Мария вручила ему приготовленную пастилку.
– Вкус будет непривычным, но ты не должен пить воду, по крайней мере следующие десять минут.
Рук, сморщившись, съел эту штуку за раз.
– Это скоро сработает? – В его черных глазах была такая надежда! Он снова сел рядом со мной, и его рука нашла мою.
– Вот и посмотрим, – уклончиво ответила Мария. – А пока что не беспокойся.
Казалось, Руку этого было достаточно.

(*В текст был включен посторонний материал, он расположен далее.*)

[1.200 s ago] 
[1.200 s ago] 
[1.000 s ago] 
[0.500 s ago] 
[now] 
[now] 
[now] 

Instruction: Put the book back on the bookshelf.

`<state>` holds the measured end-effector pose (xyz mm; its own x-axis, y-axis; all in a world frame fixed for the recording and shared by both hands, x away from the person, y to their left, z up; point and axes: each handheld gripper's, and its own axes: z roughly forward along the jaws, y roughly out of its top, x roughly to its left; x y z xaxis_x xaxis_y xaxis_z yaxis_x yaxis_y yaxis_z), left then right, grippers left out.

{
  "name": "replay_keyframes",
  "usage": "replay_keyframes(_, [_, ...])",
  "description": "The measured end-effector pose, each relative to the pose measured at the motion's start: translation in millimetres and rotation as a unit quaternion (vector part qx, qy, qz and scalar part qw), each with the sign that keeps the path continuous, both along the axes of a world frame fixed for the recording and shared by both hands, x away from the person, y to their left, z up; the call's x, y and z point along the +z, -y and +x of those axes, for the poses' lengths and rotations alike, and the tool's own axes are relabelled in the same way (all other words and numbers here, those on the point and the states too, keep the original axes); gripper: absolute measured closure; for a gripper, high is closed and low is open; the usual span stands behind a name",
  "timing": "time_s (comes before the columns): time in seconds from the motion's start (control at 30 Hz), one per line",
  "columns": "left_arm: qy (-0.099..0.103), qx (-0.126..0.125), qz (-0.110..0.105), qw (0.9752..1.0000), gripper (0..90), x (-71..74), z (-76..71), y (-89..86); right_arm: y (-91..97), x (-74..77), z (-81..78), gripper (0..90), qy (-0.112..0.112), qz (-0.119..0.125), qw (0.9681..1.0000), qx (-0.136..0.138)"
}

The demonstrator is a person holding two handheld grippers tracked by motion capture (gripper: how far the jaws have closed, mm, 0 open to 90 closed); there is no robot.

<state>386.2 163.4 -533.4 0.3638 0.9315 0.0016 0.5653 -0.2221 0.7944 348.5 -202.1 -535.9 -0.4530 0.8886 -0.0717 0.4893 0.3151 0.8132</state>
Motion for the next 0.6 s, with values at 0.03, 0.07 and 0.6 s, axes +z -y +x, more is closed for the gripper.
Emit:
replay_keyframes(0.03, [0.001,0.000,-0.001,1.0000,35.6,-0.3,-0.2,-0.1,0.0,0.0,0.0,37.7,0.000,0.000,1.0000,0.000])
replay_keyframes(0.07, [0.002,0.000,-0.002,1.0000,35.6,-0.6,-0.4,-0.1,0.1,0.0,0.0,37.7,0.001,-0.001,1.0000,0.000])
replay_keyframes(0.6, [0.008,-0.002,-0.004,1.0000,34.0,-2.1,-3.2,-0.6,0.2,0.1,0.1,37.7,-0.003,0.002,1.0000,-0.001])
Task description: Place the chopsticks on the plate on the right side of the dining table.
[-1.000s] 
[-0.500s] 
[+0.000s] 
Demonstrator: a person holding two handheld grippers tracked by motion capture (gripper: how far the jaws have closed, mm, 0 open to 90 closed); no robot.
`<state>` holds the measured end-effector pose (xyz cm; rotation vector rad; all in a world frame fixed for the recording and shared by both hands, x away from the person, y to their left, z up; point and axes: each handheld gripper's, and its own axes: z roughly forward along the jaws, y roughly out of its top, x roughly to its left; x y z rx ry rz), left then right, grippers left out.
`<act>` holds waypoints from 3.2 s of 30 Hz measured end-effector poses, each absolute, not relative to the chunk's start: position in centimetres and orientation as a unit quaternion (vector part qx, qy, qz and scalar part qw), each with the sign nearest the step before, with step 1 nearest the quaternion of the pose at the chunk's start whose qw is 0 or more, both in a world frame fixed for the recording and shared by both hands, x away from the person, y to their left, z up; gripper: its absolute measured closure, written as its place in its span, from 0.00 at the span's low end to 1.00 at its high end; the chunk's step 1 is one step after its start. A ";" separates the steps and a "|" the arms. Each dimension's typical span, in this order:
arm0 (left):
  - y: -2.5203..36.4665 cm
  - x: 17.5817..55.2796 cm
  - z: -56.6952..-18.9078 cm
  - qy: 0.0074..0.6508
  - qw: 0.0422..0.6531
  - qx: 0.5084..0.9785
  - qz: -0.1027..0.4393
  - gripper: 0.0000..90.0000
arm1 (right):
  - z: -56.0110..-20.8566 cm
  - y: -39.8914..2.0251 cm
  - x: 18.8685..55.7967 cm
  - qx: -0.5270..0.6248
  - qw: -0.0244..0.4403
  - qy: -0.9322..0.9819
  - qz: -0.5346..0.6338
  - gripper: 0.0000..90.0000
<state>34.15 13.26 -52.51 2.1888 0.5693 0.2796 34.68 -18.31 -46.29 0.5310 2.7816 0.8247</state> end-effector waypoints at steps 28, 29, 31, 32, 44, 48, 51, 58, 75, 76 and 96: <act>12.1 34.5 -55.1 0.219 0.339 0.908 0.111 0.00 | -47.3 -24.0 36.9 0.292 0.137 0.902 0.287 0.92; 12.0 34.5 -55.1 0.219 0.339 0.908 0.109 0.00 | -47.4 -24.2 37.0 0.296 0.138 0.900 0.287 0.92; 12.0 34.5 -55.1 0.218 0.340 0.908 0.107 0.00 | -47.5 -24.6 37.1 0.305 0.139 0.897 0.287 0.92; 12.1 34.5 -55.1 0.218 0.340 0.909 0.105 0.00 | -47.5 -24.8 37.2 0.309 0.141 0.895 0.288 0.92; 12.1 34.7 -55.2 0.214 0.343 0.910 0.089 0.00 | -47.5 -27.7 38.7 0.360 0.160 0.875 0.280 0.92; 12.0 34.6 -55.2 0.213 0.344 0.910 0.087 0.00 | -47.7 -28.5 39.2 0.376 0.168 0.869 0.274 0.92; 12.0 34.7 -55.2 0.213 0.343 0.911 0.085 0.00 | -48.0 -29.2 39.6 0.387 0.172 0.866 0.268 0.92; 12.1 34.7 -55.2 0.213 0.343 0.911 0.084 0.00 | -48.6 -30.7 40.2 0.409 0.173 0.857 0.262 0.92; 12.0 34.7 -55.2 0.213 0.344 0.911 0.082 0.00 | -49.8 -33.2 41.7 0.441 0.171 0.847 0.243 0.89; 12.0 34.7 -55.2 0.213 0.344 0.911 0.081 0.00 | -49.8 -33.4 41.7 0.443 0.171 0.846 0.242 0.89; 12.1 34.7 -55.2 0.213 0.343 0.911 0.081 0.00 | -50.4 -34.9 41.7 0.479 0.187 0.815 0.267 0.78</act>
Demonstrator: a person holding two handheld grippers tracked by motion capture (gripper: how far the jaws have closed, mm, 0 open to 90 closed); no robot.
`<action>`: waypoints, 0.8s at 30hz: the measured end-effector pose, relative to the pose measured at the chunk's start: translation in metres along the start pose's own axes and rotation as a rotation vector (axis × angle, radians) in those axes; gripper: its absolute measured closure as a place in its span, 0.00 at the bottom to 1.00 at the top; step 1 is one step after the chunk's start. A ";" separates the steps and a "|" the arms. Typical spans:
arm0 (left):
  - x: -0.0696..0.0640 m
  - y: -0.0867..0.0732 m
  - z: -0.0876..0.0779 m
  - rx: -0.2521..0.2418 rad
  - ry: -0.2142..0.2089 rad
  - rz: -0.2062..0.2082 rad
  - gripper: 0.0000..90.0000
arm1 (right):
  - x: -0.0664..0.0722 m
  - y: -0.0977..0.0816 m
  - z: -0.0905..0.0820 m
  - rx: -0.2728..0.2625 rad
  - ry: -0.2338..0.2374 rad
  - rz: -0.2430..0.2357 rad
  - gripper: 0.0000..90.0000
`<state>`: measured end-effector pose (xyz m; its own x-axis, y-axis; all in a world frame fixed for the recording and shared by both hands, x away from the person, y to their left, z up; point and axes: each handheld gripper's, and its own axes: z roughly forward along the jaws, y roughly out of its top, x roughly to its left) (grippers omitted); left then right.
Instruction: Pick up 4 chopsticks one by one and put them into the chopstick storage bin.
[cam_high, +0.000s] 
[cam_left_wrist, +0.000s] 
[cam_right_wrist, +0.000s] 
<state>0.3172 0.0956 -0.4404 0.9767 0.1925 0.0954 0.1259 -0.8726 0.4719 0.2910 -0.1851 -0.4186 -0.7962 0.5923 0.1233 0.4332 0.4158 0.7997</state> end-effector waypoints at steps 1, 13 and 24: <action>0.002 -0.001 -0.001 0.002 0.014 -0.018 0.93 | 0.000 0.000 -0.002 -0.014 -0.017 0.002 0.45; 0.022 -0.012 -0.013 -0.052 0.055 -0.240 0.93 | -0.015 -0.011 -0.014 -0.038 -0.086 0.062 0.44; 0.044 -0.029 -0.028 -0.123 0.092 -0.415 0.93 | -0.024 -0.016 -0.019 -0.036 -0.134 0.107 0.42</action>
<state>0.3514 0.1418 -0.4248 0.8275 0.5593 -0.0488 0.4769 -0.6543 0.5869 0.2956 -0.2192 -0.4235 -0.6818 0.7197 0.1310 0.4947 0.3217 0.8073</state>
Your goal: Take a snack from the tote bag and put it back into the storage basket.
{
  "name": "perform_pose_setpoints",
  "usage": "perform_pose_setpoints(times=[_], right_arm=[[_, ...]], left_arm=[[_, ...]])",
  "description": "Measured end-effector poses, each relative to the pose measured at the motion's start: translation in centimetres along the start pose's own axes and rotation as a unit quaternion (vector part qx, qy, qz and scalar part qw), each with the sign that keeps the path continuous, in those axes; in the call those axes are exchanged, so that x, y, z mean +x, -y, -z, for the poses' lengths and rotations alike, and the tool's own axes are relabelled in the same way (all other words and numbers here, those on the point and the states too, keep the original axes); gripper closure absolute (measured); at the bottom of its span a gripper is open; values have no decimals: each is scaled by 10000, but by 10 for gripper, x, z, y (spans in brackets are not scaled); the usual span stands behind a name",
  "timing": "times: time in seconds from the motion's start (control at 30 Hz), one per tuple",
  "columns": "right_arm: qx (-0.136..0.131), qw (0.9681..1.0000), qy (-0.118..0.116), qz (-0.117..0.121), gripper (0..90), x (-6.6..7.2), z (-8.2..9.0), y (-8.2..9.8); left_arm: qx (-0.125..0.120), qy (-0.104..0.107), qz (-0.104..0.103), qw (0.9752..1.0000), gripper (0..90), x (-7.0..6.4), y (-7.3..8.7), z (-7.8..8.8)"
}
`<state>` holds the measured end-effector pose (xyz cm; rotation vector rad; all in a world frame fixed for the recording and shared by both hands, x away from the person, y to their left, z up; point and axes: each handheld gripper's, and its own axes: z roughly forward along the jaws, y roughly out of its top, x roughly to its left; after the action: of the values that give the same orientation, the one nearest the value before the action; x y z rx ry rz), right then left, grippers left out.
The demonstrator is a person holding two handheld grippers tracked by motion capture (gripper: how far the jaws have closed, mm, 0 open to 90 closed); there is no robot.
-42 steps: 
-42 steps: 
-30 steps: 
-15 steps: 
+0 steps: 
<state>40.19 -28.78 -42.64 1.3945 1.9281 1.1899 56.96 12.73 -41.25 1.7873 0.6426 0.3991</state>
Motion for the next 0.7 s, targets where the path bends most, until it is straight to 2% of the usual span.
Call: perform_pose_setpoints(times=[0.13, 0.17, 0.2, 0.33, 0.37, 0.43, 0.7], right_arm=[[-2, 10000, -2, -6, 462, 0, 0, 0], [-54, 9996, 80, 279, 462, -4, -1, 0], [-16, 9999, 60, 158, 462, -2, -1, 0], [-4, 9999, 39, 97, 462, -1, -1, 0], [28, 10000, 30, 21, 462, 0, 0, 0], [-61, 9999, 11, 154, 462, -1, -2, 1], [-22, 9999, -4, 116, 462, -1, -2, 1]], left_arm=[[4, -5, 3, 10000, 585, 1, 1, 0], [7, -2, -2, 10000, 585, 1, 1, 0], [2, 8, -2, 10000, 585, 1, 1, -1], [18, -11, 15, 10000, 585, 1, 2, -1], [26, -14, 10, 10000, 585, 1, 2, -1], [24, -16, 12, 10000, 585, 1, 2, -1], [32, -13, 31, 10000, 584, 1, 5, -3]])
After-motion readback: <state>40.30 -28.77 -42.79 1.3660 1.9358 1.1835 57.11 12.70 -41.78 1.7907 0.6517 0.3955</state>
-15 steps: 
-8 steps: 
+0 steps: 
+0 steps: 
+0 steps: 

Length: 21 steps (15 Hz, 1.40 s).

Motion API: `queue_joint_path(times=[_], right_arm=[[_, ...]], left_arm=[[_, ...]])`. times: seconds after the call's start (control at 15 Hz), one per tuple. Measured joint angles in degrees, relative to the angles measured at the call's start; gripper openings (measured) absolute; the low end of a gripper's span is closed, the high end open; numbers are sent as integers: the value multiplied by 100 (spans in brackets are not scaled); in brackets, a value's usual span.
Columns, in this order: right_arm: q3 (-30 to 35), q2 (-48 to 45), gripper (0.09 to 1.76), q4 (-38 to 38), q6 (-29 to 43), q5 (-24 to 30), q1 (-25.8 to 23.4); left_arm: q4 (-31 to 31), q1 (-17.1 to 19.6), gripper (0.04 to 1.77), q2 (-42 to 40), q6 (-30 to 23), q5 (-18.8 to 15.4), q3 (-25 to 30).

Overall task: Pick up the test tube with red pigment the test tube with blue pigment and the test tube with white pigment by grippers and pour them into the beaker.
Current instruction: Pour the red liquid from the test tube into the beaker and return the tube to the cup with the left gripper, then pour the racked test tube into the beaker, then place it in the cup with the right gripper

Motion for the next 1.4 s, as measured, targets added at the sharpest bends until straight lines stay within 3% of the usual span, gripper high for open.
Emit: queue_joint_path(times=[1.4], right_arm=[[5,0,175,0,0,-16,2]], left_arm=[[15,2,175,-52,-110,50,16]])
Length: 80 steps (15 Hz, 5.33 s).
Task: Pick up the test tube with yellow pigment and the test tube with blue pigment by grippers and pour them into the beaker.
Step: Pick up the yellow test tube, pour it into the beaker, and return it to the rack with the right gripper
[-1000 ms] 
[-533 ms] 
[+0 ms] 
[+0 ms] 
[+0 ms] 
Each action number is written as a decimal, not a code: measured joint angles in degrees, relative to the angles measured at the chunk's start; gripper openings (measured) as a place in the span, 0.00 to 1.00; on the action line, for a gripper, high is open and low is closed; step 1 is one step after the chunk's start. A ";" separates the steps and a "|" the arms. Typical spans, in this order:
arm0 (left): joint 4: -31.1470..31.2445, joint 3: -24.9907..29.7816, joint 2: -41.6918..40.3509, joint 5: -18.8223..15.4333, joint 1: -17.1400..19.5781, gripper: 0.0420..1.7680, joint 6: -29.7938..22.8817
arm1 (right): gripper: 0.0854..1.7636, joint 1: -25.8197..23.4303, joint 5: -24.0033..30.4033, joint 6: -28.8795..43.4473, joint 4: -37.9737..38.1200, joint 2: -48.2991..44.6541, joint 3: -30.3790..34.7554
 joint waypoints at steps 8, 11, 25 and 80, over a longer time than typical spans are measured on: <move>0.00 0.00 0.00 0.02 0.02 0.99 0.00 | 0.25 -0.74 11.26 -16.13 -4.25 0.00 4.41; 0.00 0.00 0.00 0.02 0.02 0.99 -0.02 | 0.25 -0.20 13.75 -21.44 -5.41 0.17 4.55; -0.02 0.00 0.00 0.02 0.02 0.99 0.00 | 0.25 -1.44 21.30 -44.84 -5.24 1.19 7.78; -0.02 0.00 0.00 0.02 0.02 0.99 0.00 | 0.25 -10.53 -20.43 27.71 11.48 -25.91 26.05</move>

Но пока тени не отступят, я буду беспокоиться. Меня нельзя было остановить.
В течение всей следующей недели мы встречались во дворе казармы и практиковались с оружием. Флейт и фонаря избегали, но учились обращаться с клинками. Ди в конце концов забросил косу, так как она не переставала издавать ужасные звуки. Каждую ночь, когда мы расходились, я гадала, что мы делаем так, а что не так. Книга Стрэнджвейса меня все больше озадачивала. Похоже, у него в голове была какая-то мешанина.
На седьмой день на рассвете зазвонили колокола.
Еще до того, как открыть глаза, я поняла, что это не просто утренний звон. Во всех церквях Лондона колокола звонили одновременно, используя один и тот же набор звуков.